The International Air Transport Association (IATA) says that about 40% of the global commercial aircraft fleet is under operating lease, and that trends indicate this percentage will increase. It emphasises the challenges that can arise when the lessee and lessor look at a lease from different perspectives.
One such challenge is how to optimise a lease transition. This is the process under which an aircraft is removed from service with one lessee, and returned to the lessor in a previously agreed condition, before being prepared for operation with the next lessee. If a lessee fails to meet the lessor’s required return conditions and/or deadline it may face significant compensation costs.
IBA estimates that in a 12-month period from 2014 to 2015, there were 895 aircraft lease returns. With this number of annual transitions taking place, lessors and lessees would benefit from optimising the transition process. Some of the usual requirements associated with the lease transition process are identified here. The analysis includes a summary of the potential pitfalls and recommended practices that operators should consider.

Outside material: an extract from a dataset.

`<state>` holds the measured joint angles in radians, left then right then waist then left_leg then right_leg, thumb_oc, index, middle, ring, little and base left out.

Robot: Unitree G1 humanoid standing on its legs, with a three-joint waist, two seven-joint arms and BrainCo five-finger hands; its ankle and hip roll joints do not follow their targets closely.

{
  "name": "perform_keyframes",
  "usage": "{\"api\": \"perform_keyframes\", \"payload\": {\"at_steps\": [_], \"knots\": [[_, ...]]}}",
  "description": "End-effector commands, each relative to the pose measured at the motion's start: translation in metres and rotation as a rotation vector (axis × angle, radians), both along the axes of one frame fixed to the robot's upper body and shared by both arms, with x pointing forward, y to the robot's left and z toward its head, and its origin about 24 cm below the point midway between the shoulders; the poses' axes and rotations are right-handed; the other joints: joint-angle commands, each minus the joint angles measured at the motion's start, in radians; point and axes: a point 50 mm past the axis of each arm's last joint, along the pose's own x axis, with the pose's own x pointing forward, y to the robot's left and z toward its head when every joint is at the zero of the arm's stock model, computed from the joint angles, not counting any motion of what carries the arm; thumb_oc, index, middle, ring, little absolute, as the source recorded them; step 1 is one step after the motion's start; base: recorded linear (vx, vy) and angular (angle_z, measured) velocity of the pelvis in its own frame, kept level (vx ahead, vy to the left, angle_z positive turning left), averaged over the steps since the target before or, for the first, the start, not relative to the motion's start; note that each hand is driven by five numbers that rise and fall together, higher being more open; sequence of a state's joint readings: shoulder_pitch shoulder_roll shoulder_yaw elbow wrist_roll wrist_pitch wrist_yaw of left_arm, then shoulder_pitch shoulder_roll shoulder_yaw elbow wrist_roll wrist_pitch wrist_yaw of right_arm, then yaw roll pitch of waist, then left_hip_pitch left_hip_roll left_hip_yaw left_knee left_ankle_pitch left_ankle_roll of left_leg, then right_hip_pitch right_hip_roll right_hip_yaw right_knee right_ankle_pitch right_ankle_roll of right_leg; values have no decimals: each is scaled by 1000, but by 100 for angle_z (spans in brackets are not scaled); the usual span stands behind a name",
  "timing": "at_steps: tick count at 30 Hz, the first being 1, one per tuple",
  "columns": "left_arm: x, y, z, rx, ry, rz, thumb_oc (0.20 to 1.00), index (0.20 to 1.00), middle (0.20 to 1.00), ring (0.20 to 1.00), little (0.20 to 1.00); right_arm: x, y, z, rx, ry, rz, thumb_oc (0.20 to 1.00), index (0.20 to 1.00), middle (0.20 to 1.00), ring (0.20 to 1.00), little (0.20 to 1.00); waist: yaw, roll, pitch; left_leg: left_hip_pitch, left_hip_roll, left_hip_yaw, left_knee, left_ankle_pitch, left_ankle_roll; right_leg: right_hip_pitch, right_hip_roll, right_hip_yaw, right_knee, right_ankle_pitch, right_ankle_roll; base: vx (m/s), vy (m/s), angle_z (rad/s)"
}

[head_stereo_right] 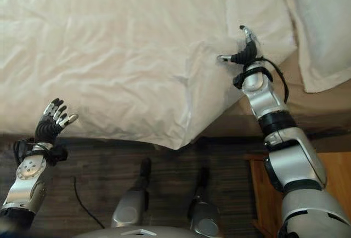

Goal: Making the bed.

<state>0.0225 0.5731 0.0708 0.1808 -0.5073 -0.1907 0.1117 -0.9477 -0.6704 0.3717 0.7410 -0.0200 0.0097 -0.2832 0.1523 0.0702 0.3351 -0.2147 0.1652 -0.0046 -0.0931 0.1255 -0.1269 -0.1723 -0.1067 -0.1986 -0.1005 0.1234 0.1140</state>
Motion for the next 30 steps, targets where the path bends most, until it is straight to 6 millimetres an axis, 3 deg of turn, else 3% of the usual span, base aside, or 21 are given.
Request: {"api": "perform_keyframes", "payload": {"at_steps": [1, 3, 4, 5, 6, 7, 13, 15, 20, 22, 30], "knots": [[15, 5, 38, 58, -149, -34, 1000, 1000, 1000, 1000, 1000, 7, 9, 49, -42, -133, 9, 1000, 1000, 1000, 1000, 1000, 1, -50, 13, -37, 40, 126, 6, 12, -60, 18, -34, 24, 13, -134, 14, -102, -28, 16], [17, 2, 45, 49, -179, -61, 1000, 1000, 1000, 1000, 1000, 12, 8, 48, -46, -99, -17, 1000, 1000, 1000, 1000, 1000, 5, -40, 24, -58, 41, 123, 6, 20, -63, 1, -34, 26, 13, -128, 14, -82, -2, 6], [45, -10, 44, 50, -156, -70, 1000, 1000, 1000, 1000, 1000, 19, 26, 40, -38, -70, -4, 1000, 1000, 1000, 1000, 1000, -9, -40, 35, -70, 40, 127, 6, 22, -65, -12, -37, 30, 13, -121, 18, -49, 28, 2], [55, -11, 53, 40, -184, -66, 1000, 1000, 1000, 1000, 1000, 21, 21, 36, -47, -51, -41, 536, 536, 536, 536, 536, -9, -37, 33, -72, 36, 124, 6, 22, -66, -15, -38, 31, 13, -117, 20, -55, 32, 3], [61, -13, 58, 29, -200, -62, 1000, 1000, 1000, 1000, 1000, 23, 20, 34, -54, -29, -63, 536, 536, 536, 536, 536, -11, -37, 30, -72, 34, 121, 6, 22, -65, -16, -40, 33, 13, -116, 21, -22, 22, 5], [66, -15, 61, 23, -208, -61, 1000, 1000, 1000, 1000, 1000, 24, 21, 28, -62, -3, -70, 200, 200, 200, 200, 200, -16, -39, 29, -69, 32, 121, 6, 19, -63, -16, -40, 36, 13, -115, 22, -11, 18, 4], [80, -32, 53, 9, -168, -80, 1000, 1000, 1000, 1000, 1000, 24, 38, 4, -91, 38, -21, 200, 200, 200, 200, 200, -59, -77, 21, -30, 27, 141, 6, -7, -46, 1, -44, 70, 13, -110, 26, 13, 58, -1], [78, -35, 44, 4, -135, -81, 1000, 1000, 1000, 1000, 1000, 15, 46, -14, -103, 38, 38, 200, 200, 200, 200, 200, -97, -111, -3, 17, 28, 167, 6, -36, -29, 19, -48, 95, 13, -107, 28, 75, 81, -11], [74, -44, 28, 12, -81, -98, 1000, 1000, 1000, 1000, 1000, -5, 38, -44, -80, 61, 76, 200, 200, 200, 200, 200, -142, -153, -38, 88, 21, 211, 6, -73, -8, 46, -52, 133, 13, -102, 33, 51, 70, -22], [67, -48, 15, -1, -35, -108, 1000, 1000, 1000, 1000, 1000, -24, 27, -65, -48, 86, 84, 200, 200, 200, 200, 200, -174, -176, -66, 131, 16, 235, 6, -95, 5, 60, -54, 164, 13, -96, 38, 72, 88, -34], [53, -55, -10, -43, 54, -141, 1000, 1000, 1000, 1000, 1000, -55, 9, -109, 7, 194, 60, 200, 200, 200, 200, 200, -217, -201, -100, 206, 4, 288, 6, -128, 24, 78, -61, 234, 13, -82, 49, 26, 56, -29]]}}
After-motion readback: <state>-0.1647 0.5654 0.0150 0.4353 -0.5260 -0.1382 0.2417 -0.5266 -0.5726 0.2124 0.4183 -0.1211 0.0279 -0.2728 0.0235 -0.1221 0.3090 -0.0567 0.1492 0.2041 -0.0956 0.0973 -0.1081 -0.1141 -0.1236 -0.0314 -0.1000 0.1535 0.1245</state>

An aircraft on an operating lease is owned by the lessor and operated by the lessee. The lessor grants the lessee exclusive use of its aircraft for an agreed period of time, known as the lease term. For new aircraft this term is often eight to 12 years for a narrowbody, and up to 12 years for a widebody. Subsequent lease terms often decrease in length as the aircraft ages. The operator is charged a monthly lease rental fee for the duration of the lease term. It may also be required to pay supplemental rent, known as maintenance reserves.